LS< = Left turn signal from switch
LS> = Left turn signal power to bulbs
HW = Hazard Warning signal from switch
thanks

I can't easily work out what is happening when you have two relays in the flasher unit, and the data sheet shows the normal flasher unit with three terminals, and your flasher unit has many, most of which have functions that I do not understand.

My best guess is that the wire you have called "short" that is labelled nearest to "HW" is actually the shunt resistor. The data sheet for the IC calls for 30 mOhms, and it's not likely that could be achieved with that length of copper wire, but it could be that some other metal was used.

There are resistors like this one:-
https://uk.farnell.com/tt-electronics-welwyn/oar3-r030fi/resistor-1-0r030/dp/1200370
which are just a bit of metal.

The two relays are one for each side signals (left and right turn) or both when HW is activated.

The long Short highlihghted in the picture near HW is that thick metal strip seen in the picture attached

That "long Short" is a resistor. If the manufacturer had wanted a short, they would have used a round wire like the one beside it.

It also aligns with the circuit in the data sheet.

Great, makes sense. Will see if chaging it with a different value for LED power needs works for their proper flashing

In my experience, it is only the front and rear indicators that are rated at 21 W. The side repeaters are rated at a much lower power. That is what the data sheet of the IC shows. The flasher units will flash faster when there is only one of the 21 W lamps working. The flashing rate won't change if a side repeater fails, as its current is too small to be noticed.

If you are trying to get the flasher to detect if one of the LED indicators fails, you will have to make sure that the current taken by the side repeater is small compared to what the LED indicators take.

For instance, if you have 2 W LED indicators and still have 5 W side repeaters, the total power will be 2 + 2 + 5 = 9 W. If an indicator fails, the power will drop to 2 + 5 = 7 W. That is only a small ( 22% ) change and it will be difficult to adjust the resistor to get that to work correctly all the time. You have to allow for a change from about 12 V to about 14 V when the engine is running.

If you change the side repeater to LED as well, then it will be much easier to adjust the resistor. With 1 W side repeaters then the normal running is 5 W and a failed indicator will result in 3 W, so that is a 40% change and that is much easier to detect, and is about what the original IC was designed to detect.

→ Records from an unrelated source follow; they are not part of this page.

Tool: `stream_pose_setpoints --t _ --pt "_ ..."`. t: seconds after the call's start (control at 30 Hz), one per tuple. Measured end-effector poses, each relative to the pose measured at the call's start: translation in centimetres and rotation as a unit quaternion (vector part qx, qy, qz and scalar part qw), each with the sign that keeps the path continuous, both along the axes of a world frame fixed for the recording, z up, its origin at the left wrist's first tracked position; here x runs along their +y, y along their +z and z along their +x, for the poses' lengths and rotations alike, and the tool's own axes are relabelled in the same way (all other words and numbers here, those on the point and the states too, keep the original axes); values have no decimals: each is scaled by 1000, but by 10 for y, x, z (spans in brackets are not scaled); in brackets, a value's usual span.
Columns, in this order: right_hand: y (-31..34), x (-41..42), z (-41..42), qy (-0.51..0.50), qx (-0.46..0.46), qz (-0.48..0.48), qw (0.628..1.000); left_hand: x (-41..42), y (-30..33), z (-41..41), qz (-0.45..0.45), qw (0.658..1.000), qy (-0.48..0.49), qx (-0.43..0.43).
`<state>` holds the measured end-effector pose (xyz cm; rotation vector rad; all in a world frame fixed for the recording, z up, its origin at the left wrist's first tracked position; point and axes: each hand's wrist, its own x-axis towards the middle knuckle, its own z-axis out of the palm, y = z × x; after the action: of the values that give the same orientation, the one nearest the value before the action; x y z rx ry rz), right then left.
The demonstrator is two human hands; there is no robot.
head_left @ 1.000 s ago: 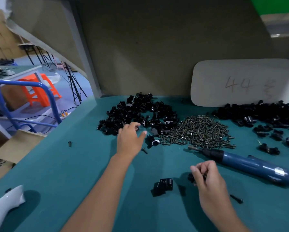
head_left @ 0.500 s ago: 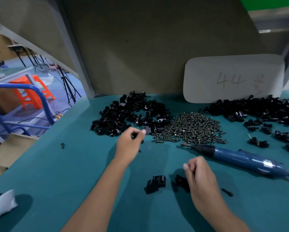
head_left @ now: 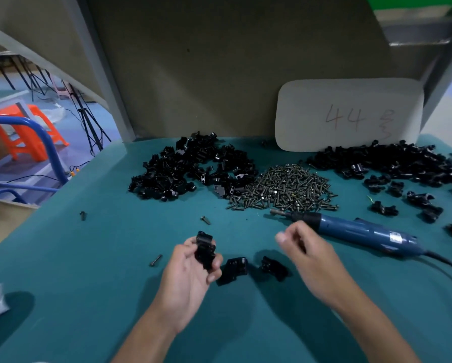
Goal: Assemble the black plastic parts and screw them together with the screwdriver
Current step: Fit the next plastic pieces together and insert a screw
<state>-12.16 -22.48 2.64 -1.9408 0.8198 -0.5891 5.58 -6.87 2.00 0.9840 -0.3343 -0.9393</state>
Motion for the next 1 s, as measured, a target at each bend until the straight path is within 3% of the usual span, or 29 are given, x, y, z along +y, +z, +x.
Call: stream_pose_setpoints --t 0.1,0.2,0.3,0.4,0.53,0.77,1.0 --pt "-7 -2 -4 84 184 -132 970 2 -4 -2 26 993 -43 -105" --pt "-10 0 -2 80 237 -149 957 0 -8 -5 70 974 -47 -212" --pt "-8 -2 -1 56 163 -121 978 0 -12 -11 94 939 -40 -329" --pt "-3 7 6 24 -46 35 998 2 -15 -14 92 905 -12 -415" --pt "-2 26 19 61 -203 233 949 1 -18 -17 87 885 12 -457" --pt "-1 40 26 123 -259 381 879 0 -22 -17 61 885 4 -461" --pt "2 42 26 111 -245 406 873 -3 -24 -16 43 885 27 -464"
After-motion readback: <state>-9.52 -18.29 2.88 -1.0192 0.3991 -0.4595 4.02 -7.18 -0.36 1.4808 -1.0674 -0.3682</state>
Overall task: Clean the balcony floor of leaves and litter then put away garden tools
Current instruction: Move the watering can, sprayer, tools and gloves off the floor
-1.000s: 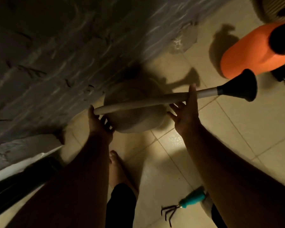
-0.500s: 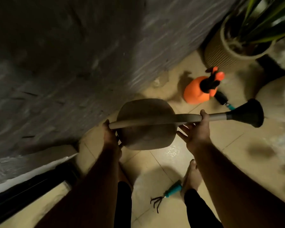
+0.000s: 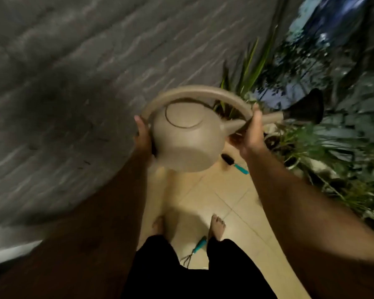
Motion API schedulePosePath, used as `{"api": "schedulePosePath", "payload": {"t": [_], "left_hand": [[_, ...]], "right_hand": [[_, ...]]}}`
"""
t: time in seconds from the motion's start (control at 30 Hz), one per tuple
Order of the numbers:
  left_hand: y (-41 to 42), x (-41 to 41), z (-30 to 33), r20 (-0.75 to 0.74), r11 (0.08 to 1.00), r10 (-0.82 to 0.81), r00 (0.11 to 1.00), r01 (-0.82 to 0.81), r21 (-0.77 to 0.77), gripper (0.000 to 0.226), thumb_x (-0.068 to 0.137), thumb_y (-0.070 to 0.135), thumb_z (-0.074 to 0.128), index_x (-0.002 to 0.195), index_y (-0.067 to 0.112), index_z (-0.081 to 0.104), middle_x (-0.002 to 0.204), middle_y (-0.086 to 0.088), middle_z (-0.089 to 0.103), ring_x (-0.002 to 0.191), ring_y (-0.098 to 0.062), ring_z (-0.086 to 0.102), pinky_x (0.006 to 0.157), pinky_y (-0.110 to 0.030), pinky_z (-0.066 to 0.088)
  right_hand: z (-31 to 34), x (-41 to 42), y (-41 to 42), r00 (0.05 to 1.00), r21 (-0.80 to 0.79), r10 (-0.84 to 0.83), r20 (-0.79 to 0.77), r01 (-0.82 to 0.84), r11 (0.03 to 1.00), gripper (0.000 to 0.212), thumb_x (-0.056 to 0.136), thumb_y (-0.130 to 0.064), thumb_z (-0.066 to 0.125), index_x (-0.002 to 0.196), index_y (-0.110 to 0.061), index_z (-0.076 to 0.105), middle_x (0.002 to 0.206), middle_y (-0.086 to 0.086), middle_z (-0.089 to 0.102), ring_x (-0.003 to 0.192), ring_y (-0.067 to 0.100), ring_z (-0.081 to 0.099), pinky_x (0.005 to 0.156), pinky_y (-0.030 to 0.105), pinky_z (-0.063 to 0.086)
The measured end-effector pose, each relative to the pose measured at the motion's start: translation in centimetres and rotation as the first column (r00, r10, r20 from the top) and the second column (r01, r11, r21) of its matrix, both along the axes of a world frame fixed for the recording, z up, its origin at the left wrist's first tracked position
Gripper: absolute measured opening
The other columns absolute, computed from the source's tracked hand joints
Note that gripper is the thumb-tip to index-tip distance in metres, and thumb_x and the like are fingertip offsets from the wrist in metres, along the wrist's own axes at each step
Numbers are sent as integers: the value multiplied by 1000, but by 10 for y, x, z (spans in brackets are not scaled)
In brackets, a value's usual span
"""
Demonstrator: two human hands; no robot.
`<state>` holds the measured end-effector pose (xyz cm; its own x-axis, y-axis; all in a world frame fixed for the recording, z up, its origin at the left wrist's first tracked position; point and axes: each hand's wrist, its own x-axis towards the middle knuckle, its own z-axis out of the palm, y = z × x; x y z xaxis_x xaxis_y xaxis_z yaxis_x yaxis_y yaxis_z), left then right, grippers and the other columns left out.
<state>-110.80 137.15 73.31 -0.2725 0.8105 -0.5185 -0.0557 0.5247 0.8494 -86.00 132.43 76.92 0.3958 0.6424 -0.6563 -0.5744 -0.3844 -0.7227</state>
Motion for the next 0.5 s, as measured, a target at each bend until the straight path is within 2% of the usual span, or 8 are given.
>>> {"api": "schedulePosePath", "payload": {"t": [0.03, 0.07, 0.1, 0.17, 0.2, 0.3, 0.4, 0.5], "left_hand": [[-3, 6, 15, -44, 994, -15, 999, 19, 103, 90, 85, 83, 35, 144, 17, 51, 147, -1, 49, 136, -19, 45, 119, -30, 25], [-5, 9, 22, -64, 990, -42, 997, 50, 133, 75, 95, 70, 37, 139, 12, 55, 140, 1, 53, 131, -16, 48, 116, -22, 24], [-5, 13, 26, -75, 985, -93, 993, 102, 136, 68, 97, 66, 38, 133, 14, 61, 133, 4, 57, 125, -15, 52, 112, -24, 31], [0, 17, 22, -27, 977, -194, 981, 195, 86, 82, 80, 86, 39, 129, 25, 64, 131, 4, 64, 121, -17, 59, 109, -42, 44], [5, 20, 24, 14, 973, -221, 975, 220, 73, 89, 74, 91, 39, 133, 28, 60, 134, 3, 62, 121, -18, 59, 106, -46, 47], [18, 37, 46, 98, 946, -321, 942, 313, 85, 85, 82, 81, 43, 144, 24, 48, 146, 0, 50, 126, -23, 53, 107, -49, 46], [27, 58, 73, 140, 913, -403, 904, 387, 131, 86, 84, 78, 46, 148, 20, 43, 141, 6, 48, 124, -18, 51, 107, -45, 45], [32, 83, 86, 155, 866, -496, 854, 472, 166, 85, 77, 81, 51, 135, 18, 55, 138, 2, 56, 119, -18, 57, 103, -43, 49]], "right_hand": [[12, 6, -4, 999, 30, -54, -7, 54, 998, 83, 60, -80, 60, 118, -21, 70, 110, 11, 74, 105, 30, 70, 93, 48, 55], [20, 11, -7, 994, 57, -110, -22, 111, 992, 88, 56, -79, 64, 121, -21, 69, 113, 12, 73, 106, 31, 69, 94, 51, 54], [24, 18, -7, 987, 82, -156, -45, 160, 984, 88, 54, -78, 68, 123, -22, 68, 117, 14, 72, 107, 32, 69, 94, 54, 54], [40, 21, -17, 968, 122, -237, -86, 247, 961, 88, 56, -74, 74, 125, -19, 67, 125, 16, 68, 112, 33, 67, 94, 57, 53], [46, 21, -22, 955, 147, -278, -106, 291, 945, 88, 58, -71, 75, 126, -16, 66, 127, 16, 66, 114, 33, 65, 96, 58, 52], [69, 18, -42, 894, 211, -422, -150, 445, 870, 82, 61, -64, 79, 123, -12, 66, 119, 13, 69, 114, 32, 65, 98, 55, 51], [92, 15, -62, 854, 300, -492, -168, 520, 800, 98, 55, -73, 80, 131, -14, 63, 124, 15, 68, 114, 34, 65, 100, 53, 51], [111, 19, -88, 804, 360, -572, -163, 589, 724, 66, 82, -73, 59, 111, -14, 70, 103, 10, 75, 91, 23, 73, 90, 42, 56]]}}
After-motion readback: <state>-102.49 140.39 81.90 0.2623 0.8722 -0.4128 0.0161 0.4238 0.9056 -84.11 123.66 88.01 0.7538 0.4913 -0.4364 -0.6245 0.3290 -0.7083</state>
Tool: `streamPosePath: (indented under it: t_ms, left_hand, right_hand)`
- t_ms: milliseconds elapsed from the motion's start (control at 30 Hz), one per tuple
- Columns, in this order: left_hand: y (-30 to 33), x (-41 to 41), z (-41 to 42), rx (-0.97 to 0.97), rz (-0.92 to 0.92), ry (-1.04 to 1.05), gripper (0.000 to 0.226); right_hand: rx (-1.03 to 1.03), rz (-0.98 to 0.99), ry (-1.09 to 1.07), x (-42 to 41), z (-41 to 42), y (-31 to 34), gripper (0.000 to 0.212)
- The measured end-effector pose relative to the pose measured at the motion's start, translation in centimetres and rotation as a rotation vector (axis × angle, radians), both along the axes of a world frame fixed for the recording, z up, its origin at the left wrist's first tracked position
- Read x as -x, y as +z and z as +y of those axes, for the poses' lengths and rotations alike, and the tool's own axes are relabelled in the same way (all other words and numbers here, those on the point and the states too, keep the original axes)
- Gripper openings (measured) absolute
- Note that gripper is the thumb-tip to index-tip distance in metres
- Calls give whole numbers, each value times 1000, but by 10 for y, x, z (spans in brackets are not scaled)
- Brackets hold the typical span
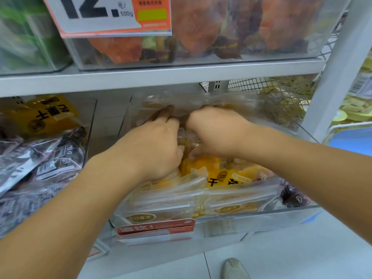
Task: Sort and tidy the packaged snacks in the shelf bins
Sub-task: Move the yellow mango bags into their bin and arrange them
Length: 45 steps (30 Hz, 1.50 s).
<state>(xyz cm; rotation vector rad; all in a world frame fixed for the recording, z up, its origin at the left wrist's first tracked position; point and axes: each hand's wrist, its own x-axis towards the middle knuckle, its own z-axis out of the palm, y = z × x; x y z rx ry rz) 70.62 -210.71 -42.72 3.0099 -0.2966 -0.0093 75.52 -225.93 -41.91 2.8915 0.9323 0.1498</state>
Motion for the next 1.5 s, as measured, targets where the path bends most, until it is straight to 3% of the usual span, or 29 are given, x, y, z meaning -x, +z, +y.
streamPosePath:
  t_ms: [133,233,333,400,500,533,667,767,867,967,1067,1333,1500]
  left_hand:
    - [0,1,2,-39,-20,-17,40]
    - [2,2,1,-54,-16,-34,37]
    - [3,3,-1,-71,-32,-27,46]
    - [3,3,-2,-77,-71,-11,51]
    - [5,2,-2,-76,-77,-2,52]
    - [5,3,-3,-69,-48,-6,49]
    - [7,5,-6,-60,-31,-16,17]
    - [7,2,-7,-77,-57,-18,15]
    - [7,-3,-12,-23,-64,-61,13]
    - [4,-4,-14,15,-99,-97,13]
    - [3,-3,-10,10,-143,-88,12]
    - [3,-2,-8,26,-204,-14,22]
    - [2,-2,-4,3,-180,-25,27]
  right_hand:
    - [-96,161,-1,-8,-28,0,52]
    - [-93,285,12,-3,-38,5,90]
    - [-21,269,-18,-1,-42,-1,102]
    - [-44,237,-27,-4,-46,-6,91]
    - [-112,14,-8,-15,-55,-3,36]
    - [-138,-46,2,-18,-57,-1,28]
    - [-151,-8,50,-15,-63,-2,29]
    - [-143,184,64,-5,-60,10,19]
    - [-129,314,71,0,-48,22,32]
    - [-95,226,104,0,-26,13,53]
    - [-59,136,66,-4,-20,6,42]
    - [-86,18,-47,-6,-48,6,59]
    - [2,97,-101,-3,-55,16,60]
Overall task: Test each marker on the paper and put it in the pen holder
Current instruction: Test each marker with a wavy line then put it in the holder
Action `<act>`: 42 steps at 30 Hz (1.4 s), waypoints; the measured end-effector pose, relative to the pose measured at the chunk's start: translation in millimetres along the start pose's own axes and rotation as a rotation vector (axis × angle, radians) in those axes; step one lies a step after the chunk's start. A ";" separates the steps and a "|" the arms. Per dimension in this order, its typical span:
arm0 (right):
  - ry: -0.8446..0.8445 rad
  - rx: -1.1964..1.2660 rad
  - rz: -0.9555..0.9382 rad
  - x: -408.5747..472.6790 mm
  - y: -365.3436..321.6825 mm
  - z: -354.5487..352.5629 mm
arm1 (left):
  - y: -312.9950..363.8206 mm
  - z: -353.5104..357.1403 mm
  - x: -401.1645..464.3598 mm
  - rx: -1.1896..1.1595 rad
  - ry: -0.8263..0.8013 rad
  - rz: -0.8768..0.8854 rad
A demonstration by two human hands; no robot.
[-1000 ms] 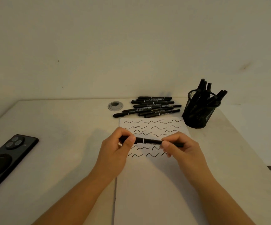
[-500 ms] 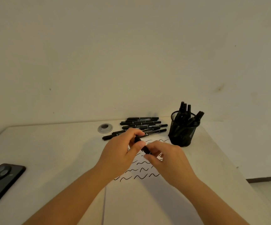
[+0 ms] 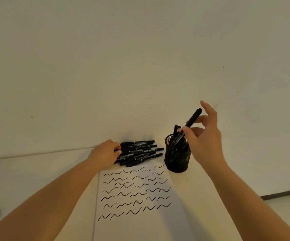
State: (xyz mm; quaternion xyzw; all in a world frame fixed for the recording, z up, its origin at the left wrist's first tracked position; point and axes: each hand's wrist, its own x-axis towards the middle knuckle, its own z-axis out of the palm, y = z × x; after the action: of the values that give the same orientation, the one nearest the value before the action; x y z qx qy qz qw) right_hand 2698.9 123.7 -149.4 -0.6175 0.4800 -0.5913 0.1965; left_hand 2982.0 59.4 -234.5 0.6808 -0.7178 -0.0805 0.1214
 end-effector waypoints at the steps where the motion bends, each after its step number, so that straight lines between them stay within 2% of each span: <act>1: 0.033 0.001 -0.021 2.1 1.5 -1.0 | -2.0 1.8 3.5 0.018 -0.014 -0.012; 9: 0.132 -0.061 -0.054 -1.4 24.0 6.4 | -4.9 14.6 15.8 0.017 -0.079 -0.036; 17: -0.021 -0.236 -0.051 -7.0 42.3 20.6 | -3.4 15.2 21.3 -0.076 -0.105 -0.093; 22: -0.006 -0.454 -0.215 -9.4 47.8 27.1 | -4.8 16.3 21.0 -0.064 -0.143 -0.075; 26: -0.053 -0.521 -0.212 -12.9 54.9 28.8 | -6.4 16.5 21.4 -0.071 -0.139 -0.081; 33: -0.089 -0.584 -0.216 -16.8 57.5 28.2 | -13.7 12.7 12.2 -0.098 -0.007 -0.089; 36: 0.001 -0.663 -0.285 -19.2 48.7 26.6 | -14.8 5.7 -0.4 -0.093 0.104 -0.065; 39: 0.102 -0.580 -0.286 -34.8 30.0 29.4 | -4.5 -3.7 -23.4 -0.231 0.153 -0.009; 40: 0.074 -0.520 -0.253 -43.1 22.6 32.5 | 1.4 -7.0 -34.2 -0.293 0.160 0.004; 42: -0.149 -0.315 -0.025 -60.9 8.5 41.6 | 14.0 -11.8 -59.7 -0.407 0.156 0.037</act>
State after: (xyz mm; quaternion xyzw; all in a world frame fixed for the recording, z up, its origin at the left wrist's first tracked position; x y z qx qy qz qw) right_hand 2743.8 156.5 -198.6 -0.6887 0.5431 -0.4637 0.1252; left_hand 2974.5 120.3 -223.1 0.6331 -0.6877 -0.1687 0.3128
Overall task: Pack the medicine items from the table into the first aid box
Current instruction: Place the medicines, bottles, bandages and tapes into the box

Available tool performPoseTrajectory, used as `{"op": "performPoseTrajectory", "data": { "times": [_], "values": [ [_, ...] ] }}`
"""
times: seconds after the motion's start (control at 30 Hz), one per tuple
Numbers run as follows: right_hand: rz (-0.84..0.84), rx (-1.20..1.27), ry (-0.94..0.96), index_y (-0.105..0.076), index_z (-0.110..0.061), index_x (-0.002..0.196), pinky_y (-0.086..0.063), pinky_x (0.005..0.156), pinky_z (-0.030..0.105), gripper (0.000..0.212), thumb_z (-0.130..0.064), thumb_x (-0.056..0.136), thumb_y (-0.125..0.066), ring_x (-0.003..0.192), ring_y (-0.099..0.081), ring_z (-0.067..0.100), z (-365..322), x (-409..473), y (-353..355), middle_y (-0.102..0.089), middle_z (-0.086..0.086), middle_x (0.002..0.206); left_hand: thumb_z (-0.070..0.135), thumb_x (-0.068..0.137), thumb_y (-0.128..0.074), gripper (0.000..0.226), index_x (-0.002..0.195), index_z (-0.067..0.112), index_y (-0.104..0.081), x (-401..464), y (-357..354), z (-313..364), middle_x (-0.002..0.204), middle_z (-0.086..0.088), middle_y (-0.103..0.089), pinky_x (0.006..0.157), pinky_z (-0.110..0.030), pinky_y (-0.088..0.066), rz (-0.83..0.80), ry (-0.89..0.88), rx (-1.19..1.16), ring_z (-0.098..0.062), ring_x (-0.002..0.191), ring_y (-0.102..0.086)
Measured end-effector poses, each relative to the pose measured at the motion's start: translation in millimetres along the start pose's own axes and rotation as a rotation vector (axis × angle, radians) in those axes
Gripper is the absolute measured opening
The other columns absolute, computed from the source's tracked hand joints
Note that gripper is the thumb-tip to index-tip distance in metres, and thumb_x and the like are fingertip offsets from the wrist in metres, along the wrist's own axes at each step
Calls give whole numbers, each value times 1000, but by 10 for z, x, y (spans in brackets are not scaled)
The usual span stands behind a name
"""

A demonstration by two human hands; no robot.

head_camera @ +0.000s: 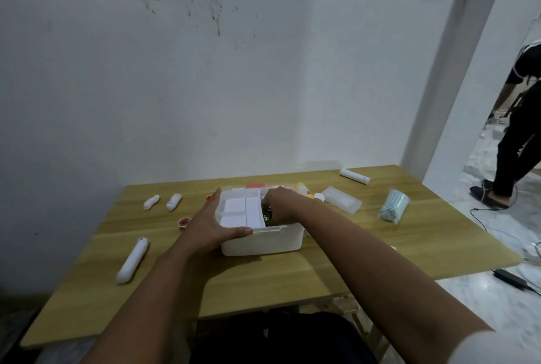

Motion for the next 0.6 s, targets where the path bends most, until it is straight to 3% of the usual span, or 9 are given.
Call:
{"op": "performPoseTrajectory", "data": {
  "times": [0.07, 0.2, 0.3, 0.37, 0.47, 0.53, 0.6],
  "values": [
    [21, 18, 9, -78, -19, 114, -54, 76, 33, 30, -17, 83, -75, 94, -67, 23, 17, -2, -17, -77, 2, 105, 49, 64, -90, 118, 157, 37, -17, -10, 6, -6, 130, 24, -36, 80, -18, -40, 9, 1, 0, -4, 119, -37],
    [26, 43, 16, -76, -19, 120, -51, 77, 31, 37, -19, 83, -77, 101, -68, 24, 32, 7, -10, -76, 2, 112, 45, 65, -90, 98, 136, 54, -22, -26, -7, -12, 123, 29, -41, 72, -10, -37, 18, -9, -15, -5, 115, -41],
    [26, 78, -9, -74, -16, 125, -55, 95, 39, 49, -23, 78, -85, 113, -66, 25, 44, -56, 158, -74, 3, 122, 51, 60, -89, 106, 143, 51, -23, -21, -14, -17, 129, 20, -42, 74, -13, -40, 6, 3, -33, -7, 117, -41],
    [110, 160, -9, -73, -12, 126, -52, 100, 34, 48, -21, 81, -85, 114, -65, 21, 111, -145, 441, -73, 4, 125, 53, 60, -89, 116, 154, 42, -22, -24, -17, -24, 132, 19, -42, 77, -18, -42, 14, 19, -46, -8, 119, -40],
    [315, 250, -24, -76, -11, 118, -53, 96, 28, 30, -15, 89, -75, 104, -70, 18, 387, -317, 913, -76, 5, 118, 53, 60, -91, 109, 150, 46, -30, -39, -54, -51, 138, 20, -48, 84, -26, -49, 10, 30, -109, -11, 123, -46],
    [457, 244, -96, -79, -13, 114, -53, 97, 31, 25, -14, 91, -70, 104, -70, 20, 686, -421, 1083, -77, 5, 115, 57, 56, -92, 107, 146, 49, -35, -47, -71, -74, 138, 18, -53, 94, -38, -51, 7, 33, -151, -12, 125, -49],
    [512, 246, -221, -79, -13, 113, -53, 98, 33, 26, -12, 90, -66, 109, -69, 24, 1075, -482, 1063, -76, 6, 118, 58, 55, -92, 108, 146, 49, -35, -58, -76, -70, 137, 18, -54, 96, -39, -51, 13, 35, -152, -12, 124, -49]
  ]
}}
Point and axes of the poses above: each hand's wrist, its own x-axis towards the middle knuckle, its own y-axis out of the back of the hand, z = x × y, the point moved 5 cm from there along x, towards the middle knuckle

You may need to have some resistance, maybe 1 kOhm, in parallel with indicators on each side of the car. The IC detects the start of flashing when the indicator switch is turned on. That is described in the data sheet section 4.7. The potential problem is that LED lights may not conduct at all when there is a low voltage across them, which can make if difficult for the IC to detect that the switch has operated. A resistor may help if that is the case.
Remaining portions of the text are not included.